Freeme31 · 17/06/2025 20:51

I think your being very selfish, it’s your husband’s baby as much as yours but only you & your family get a look in. I hope you do have 2 sons as you will not get a look in, great way to teach your children about equality. Try seeing this from someone else’s point of view rather than just yours & your mums ie the childs fathers, your building up resentment with him hopefully you see this.

curtaintwitcher78 · 17/06/2025 20:52

doglover4ever · 17/06/2025 20:51

What a horrible comment!

Hers was horrible too. Implying OP isn't 'amazing' like her three DILs. So much for sisterhood.

TheNightSurgeon · 17/06/2025 20:56

Freeme31 · 17/06/2025 20:51

I think your being very selfish, it’s your husband’s baby as much as yours but only you & your family get a look in. I hope you do have 2 sons as you will not get a look in, great way to teach your children about equality. Try seeing this from someone else’s point of view rather than just yours & your mums ie the childs fathers, your building up resentment with him hopefully you see this.

Op is important too though. It's not about equality, because its not equal. Op has to grow the baby for 9 months, then spend hours giving birth, then recover as she's getting to grips with feeding, and bleeding, and leaking everywhere. Ops husband simply had to ejaculate.

Would you support op inviting her whole family to traipse in and visit if her dh had an invasive and painful medical procedure and he was feeling sore and vulnerable after it?

jetlag92 · 17/06/2025 20:57

Freeme31 · 17/06/2025 20:51

I think your being very selfish, it’s your husband’s baby as much as yours but only you & your family get a look in. I hope you do have 2 sons as you will not get a look in, great way to teach your children about equality. Try seeing this from someone else’s point of view rather than just yours & your mums ie the childs fathers, your building up resentment with him hopefully you see this.

It's "you're" as in a contraction of you are.
I had my mum over when my first was born as I birthed her. We then had my mother in law who was utterly useless and but DC2 she was consigned to visitor rather than helper and she came less often.
(My dad was also not helpful nor was my FIL so neither came for the first month either).
You give birth: you choose for those first few weeks.

Schoolrefusa · 17/06/2025 20:57

Personally I treated my ILs as I would want to be treated- in the early years I probably had moments I found hard compared to my own mum but the more I did this the less I even noticed our differences and it made us closer and meant a lot to both sides.

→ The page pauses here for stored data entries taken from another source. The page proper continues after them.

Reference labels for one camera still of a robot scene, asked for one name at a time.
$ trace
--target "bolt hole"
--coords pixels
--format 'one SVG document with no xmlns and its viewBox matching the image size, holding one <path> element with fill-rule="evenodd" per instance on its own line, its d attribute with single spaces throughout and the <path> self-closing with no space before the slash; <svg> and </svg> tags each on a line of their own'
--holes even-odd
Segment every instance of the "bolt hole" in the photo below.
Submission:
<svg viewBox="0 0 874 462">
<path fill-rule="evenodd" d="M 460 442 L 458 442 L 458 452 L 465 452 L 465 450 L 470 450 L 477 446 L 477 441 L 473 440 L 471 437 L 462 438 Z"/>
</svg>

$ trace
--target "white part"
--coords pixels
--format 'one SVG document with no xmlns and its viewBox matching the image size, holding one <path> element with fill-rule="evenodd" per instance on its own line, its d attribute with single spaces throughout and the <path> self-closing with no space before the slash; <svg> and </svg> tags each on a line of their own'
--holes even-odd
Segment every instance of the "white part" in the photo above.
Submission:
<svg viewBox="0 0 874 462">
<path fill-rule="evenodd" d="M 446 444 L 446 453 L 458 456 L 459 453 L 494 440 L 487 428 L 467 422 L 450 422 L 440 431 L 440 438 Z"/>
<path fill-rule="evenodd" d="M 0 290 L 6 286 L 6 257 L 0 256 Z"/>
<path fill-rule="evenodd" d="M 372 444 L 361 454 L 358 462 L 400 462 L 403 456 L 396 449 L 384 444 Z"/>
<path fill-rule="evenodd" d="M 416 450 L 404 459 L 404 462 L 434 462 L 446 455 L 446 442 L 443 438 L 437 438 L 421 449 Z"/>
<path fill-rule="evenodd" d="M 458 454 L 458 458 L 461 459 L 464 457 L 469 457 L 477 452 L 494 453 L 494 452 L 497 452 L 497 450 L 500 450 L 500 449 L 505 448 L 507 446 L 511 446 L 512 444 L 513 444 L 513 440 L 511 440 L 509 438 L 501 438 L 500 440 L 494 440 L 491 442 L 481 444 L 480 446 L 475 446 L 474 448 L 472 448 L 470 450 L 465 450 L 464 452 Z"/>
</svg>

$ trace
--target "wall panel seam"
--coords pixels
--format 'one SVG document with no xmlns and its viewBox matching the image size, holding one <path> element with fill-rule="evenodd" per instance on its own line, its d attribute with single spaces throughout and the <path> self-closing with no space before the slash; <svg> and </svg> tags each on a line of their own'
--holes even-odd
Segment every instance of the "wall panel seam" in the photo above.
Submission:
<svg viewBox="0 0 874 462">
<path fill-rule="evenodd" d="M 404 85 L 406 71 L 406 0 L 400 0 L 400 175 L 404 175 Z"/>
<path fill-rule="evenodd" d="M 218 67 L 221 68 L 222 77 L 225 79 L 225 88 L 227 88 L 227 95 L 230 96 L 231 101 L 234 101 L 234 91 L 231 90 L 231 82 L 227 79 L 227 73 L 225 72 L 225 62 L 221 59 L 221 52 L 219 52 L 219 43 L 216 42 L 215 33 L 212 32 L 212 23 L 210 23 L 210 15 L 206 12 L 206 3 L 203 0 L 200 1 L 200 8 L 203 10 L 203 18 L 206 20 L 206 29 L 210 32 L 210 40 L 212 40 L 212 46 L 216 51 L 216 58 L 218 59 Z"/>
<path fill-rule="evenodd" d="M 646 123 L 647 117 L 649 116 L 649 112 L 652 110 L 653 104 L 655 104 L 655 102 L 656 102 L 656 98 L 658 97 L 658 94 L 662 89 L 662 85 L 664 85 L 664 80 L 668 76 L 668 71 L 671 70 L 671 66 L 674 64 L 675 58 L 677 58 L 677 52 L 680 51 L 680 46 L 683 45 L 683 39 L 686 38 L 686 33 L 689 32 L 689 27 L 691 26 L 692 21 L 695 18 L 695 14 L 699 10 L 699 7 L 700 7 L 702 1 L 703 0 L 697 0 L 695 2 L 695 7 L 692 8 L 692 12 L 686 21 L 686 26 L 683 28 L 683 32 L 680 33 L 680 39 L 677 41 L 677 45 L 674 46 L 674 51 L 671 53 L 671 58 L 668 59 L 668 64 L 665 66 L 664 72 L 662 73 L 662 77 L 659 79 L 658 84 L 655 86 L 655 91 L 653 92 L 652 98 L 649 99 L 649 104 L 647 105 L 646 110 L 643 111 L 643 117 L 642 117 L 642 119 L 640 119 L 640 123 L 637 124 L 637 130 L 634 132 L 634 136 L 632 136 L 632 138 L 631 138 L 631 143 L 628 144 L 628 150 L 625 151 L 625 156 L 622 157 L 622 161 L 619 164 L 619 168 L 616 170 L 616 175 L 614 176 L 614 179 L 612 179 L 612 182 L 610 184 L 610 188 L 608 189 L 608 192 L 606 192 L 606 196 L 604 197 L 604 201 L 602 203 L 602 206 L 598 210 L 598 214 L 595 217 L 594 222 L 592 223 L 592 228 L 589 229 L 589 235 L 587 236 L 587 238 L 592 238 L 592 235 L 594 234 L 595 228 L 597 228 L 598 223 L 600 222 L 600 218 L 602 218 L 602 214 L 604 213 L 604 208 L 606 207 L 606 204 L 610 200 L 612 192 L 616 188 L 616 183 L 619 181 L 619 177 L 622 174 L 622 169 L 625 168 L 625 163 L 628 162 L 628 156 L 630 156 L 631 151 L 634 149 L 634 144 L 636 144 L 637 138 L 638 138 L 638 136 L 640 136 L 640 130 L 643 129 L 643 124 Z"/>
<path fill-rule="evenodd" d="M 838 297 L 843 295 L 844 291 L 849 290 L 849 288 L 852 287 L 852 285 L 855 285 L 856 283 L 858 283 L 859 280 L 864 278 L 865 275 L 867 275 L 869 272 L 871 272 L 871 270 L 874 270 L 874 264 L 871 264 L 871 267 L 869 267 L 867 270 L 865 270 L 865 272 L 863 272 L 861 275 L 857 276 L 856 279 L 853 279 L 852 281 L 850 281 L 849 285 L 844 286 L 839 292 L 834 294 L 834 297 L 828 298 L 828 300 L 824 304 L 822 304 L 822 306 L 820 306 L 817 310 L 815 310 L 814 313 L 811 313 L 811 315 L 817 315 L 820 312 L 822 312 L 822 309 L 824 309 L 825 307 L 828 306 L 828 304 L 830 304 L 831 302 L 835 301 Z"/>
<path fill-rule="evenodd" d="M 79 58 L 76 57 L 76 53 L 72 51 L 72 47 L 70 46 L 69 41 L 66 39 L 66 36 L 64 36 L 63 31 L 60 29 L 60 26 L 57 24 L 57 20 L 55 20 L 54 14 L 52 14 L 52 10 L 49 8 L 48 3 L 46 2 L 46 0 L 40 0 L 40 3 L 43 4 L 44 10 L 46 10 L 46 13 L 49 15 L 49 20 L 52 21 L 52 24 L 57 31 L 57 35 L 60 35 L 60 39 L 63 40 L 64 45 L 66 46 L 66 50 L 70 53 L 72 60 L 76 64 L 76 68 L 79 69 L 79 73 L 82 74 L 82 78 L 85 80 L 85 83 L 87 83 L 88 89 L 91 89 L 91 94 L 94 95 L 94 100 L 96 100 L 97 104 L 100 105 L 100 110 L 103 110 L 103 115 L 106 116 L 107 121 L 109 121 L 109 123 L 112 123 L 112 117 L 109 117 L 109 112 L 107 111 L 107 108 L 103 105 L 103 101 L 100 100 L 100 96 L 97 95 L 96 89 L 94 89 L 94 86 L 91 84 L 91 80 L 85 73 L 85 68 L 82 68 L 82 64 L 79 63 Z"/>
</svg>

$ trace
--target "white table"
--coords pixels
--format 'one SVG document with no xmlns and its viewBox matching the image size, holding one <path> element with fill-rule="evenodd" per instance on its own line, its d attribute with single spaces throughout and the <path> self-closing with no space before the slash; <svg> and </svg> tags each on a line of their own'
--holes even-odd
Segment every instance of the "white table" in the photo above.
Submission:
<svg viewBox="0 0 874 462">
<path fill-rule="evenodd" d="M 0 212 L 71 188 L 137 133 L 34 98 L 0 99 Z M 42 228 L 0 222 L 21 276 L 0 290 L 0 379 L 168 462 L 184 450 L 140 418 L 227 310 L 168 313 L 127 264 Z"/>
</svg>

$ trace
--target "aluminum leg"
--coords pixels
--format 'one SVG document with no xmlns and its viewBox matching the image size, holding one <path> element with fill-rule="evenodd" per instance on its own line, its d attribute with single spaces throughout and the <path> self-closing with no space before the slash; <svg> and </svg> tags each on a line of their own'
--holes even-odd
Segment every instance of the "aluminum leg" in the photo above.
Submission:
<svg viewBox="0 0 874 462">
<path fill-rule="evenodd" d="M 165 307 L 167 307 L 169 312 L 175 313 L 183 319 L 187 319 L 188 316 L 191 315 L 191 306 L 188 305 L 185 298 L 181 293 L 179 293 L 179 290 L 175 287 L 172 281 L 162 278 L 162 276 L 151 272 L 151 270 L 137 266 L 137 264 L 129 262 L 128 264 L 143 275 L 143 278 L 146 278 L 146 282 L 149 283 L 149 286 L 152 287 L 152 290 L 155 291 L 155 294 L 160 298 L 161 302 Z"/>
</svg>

Schoolrefusa · 17/06/2025 20:58

I definitely think it's more up to you though - you've been through a huge amount and each family dynamic is so different . Your DH needs to listen to what you need .

IOYOYO · 17/06/2025 20:58

@AngeloMysterioso I think it’s about who is able to offer care and support - if it helps you to know, after both of my children’s births I wanted my MIL! I have tricky relationship with my mum, and whilst she definitely visited, it was my MIL who I called in a crisis and who was the person I felt most comfortable with. She remains one of my favourite people and has offered me untold amounts of support in the 20 years I’ve known her.

Moonpye · 17/06/2025 20:59

He didn't grow or birth a baby! It's already not 'fair' so it's mad to expect complete equality on both sides?! YANBU at all. I can't fathom anyone who's had a baby not getting this.

Picklechicken · 17/06/2025 21:00

Well really your dh should be stepping up and doing the care part that your Mum seems to be filling for you. I can understand that if you have a close bond with your Mum you’d want her around a lot though, but as a Mum of a son I do wonder if I’m going to end up completely sidelined in this way at some point!

123ZYX · 17/06/2025 21:00

Is he expecting you to invite your FIL when he isn’t there? Does he understand that your family are visiting you as much as your baby?